O preço disso: vivermos em uma sociedade marcada pela violência em todos os âmbitos, do pessoal ao institucional, na qual impera a lei do mais forte, já que preterimos as regras do jogo. Uma sociedade em que o abuso passa a ser a tônica inclusive dos processos de elaboração, interpretação e aplicação da lei; na qual, por fim, a palavra perde o significado que une para se tornar instrumento de exclusão nas mãos dos donos do poder, que manipulam seus sentidos e, dessa forma, usurpam nossa realidade.

Assim, enquanto esperamos a candidatura de Humpty Dumpty[4] à próxima eleição presidencial, resta-nos observar que a guerra de todos contra todos jamais será interessante, ainda que por razões egoístas, na medida em que sempre haverá alguém mais forte que nós, seja pelo cargo que ocupa, seja pela arma que nos aponta (disso já sabia Hobbes…). Além disso, a história nos mostra que, em muitos momentos, aqueles que se pensavam donos do poder nada mais eram que instrumentos nas mãos de seus verdadeiros donos, os quais não tardaram a excluí-los do jogo no exato momento em que perderam a utilidade ao fim do processo de legitimação de uma determinada tirania.
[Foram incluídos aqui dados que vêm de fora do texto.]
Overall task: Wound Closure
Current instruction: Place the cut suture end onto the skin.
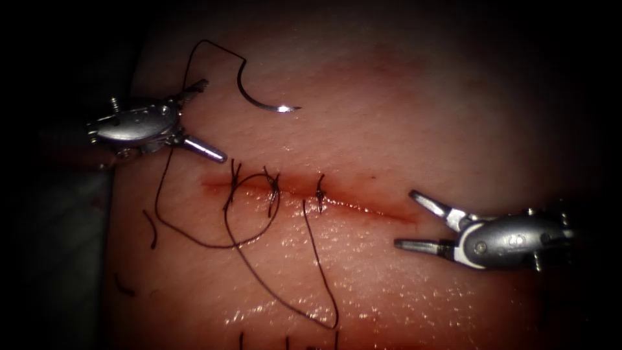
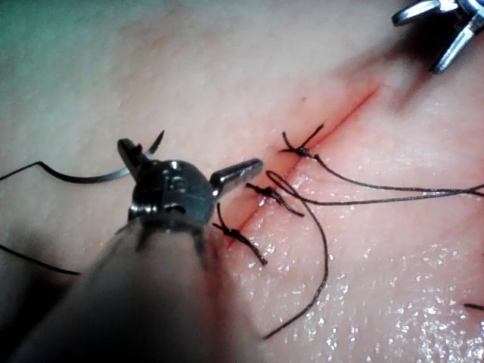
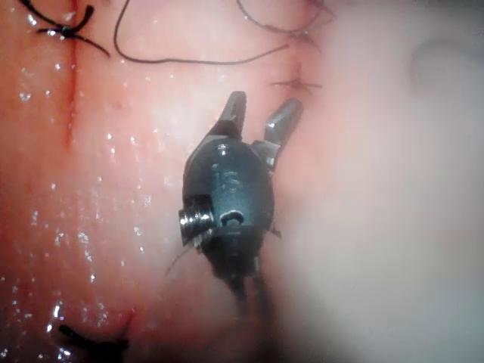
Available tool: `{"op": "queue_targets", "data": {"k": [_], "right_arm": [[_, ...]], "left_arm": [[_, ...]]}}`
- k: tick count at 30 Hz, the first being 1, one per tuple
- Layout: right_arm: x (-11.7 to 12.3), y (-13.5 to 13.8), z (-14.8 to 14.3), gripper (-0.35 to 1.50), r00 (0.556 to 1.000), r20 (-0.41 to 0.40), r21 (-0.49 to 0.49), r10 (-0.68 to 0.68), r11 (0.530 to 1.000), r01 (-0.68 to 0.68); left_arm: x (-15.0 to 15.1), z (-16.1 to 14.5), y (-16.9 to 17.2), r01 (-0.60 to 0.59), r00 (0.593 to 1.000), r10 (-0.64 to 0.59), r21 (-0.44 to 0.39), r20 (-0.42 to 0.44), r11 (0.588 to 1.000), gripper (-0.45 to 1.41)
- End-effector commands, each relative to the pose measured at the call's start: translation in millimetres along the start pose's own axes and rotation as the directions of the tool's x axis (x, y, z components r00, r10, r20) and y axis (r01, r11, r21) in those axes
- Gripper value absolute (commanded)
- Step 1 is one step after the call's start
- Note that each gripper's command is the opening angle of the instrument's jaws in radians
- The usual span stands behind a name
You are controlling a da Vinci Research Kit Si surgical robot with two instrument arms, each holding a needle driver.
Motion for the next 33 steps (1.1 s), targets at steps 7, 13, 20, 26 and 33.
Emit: {"op": "queue_targets", "data": {"k": [7,13,20,26,33], "right_arm": [[1.0,1.0,2.4,-0.33,1.000,-0.024,0.017,0.020,1.000,-0.020],[3.4,4.3,9.6,-0.35,0.996,-0.085,0.040,0.030,0.999,-0.027],[3.8,4.3,15.8,-0.35,0.994,-0.100,0.066,0.037,0.997,-0.030],[4.5,3.5,22.2,-0.35,0.995,-0.098,0.099,0.018,0.995,-0.008],[2.6,2.1,29.8,-0.35,0.990,-0.139,0.106,-0.019,0.994,0.034]], "left_arm": [[-3.9,4.8,-2.2,0.102,0.995,-0.102,-0.024,0.018,0.994,1.06],[-8.6,6.6,-4.0,0.268,0.963,-0.268,-0.022,-0.003,0.963,1.18],[-12.6,7.2,-3.0,0.273,0.957,-0.270,-0.023,0.103,0.962,1.21],[-13.6,7.2,-2.6,0.295,0.944,-0.288,-0.019,0.162,0.955,1.26],[-12.9,7.0,-2.6,0.313,0.941,-0.303,-0.040,0.151,0.949,1.30]]}}
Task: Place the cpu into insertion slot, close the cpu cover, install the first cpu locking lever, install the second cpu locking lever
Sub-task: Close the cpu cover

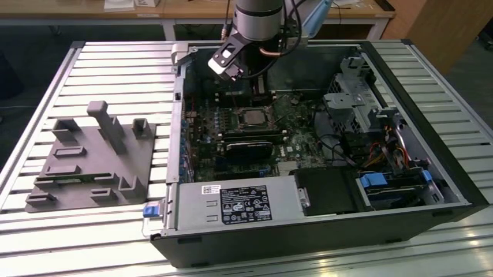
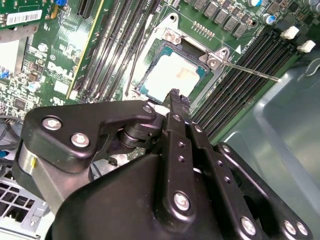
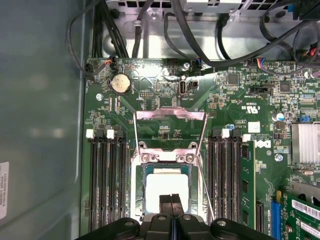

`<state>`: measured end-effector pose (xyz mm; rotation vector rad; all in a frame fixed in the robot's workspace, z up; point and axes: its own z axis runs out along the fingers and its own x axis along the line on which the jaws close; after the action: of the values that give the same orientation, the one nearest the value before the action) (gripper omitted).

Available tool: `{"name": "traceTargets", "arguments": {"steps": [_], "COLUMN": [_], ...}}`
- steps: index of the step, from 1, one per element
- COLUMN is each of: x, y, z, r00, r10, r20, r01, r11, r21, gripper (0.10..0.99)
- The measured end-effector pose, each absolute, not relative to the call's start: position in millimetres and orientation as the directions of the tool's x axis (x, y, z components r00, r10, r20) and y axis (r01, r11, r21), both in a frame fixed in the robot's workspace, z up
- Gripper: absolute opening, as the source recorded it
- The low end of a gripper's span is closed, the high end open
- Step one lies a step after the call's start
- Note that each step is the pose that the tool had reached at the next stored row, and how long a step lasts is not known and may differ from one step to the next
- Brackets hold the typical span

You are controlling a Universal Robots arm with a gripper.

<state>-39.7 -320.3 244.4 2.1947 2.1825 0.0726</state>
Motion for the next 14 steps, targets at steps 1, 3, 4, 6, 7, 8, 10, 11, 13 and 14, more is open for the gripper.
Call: {"name": "traceTargets", "arguments": {"steps": [1,3,4,6,7,8,10,11,13,14], "x": [-40,-40,-40,-40,-40,-40,-40,-40,-40,-40], "y": [-320,-320,-320,-320,-320,-320,-320,-320,-320,-320], "z": [246,248,250,253,255,256,259,260,263,263], "r00": [0.006,0.006,0.006,0.006,0.006,0.006,0.006,0.006,0.006,0.006], "r10": [1.000,1.000,1.000,1.000,1.000,1.000,1.000,1.000,1.000,1.000], "r20": [0.001,0.001,0.001,0.001,0.001,0.001,0.001,0.001,0.001,0.001], "r01": [0.998,0.998,0.998,0.998,0.998,0.998,0.998,0.998,0.998,0.998], "r11": [-0.006,-0.006,-0.006,-0.006,-0.006,-0.006,-0.006,-0.006,-0.006,-0.006], "r21": [0.065,0.065,0.065,0.065,0.066,0.065,0.065,0.065,0.066,0.065], "gripper": [0.106,0.106,0.106,0.106,0.106,0.106,0.106,0.106,0.106,0.106]}}
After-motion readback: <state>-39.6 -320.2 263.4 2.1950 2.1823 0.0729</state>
Diante disso, como vivemos de repetições, ao nos percebermos imersos em um contexto de ruptura e extremismo, seria de se esperar que olhássemos para o passado a fim de, no mínimo, nos questionarmos se não estamos iniciando outro ciclo de totalitarismo e autodestruição, não mais conduzidos por bandas marciais, mas pelo som estridente de seletivas caçarolas gourmet.


[1] Texto escrito no segundo semestre de 2016.

[2] ARENDT, Hannah. A condição humana. 11ª ed. Rio de Janeiro: Forense Universitária, 2010. p. 61

[3] Livre apropriação da conhecida frase de Octave Manonni, pela qual resume a perversão: “eu sei, mas mesmo assim…”

[4] Em notória passagem de Alice através do espelho, de Lewis Carroll, Humpty Dumpty disse a Alice:

“Quando eu uso uma palavra”, disse Humpty Dumpty num tom bastante desdenhoso, “ela significa exatamente o que quero que signifique: nem mais nem menos”.

“A questão é”, disse Alice, “se pode fazer as palavras significarem tantas coisas diferentes.”

“A questão”, disse Humpty Dumpty, “é saber quem vai mandar – só isto.” (CARROLL, Lewis. Aventuras de Alice no País das Maravilhas; Através do Espelho e o que Alice encontrou por lá. Rio de Janeiro: Zahar, 2009. p. 245).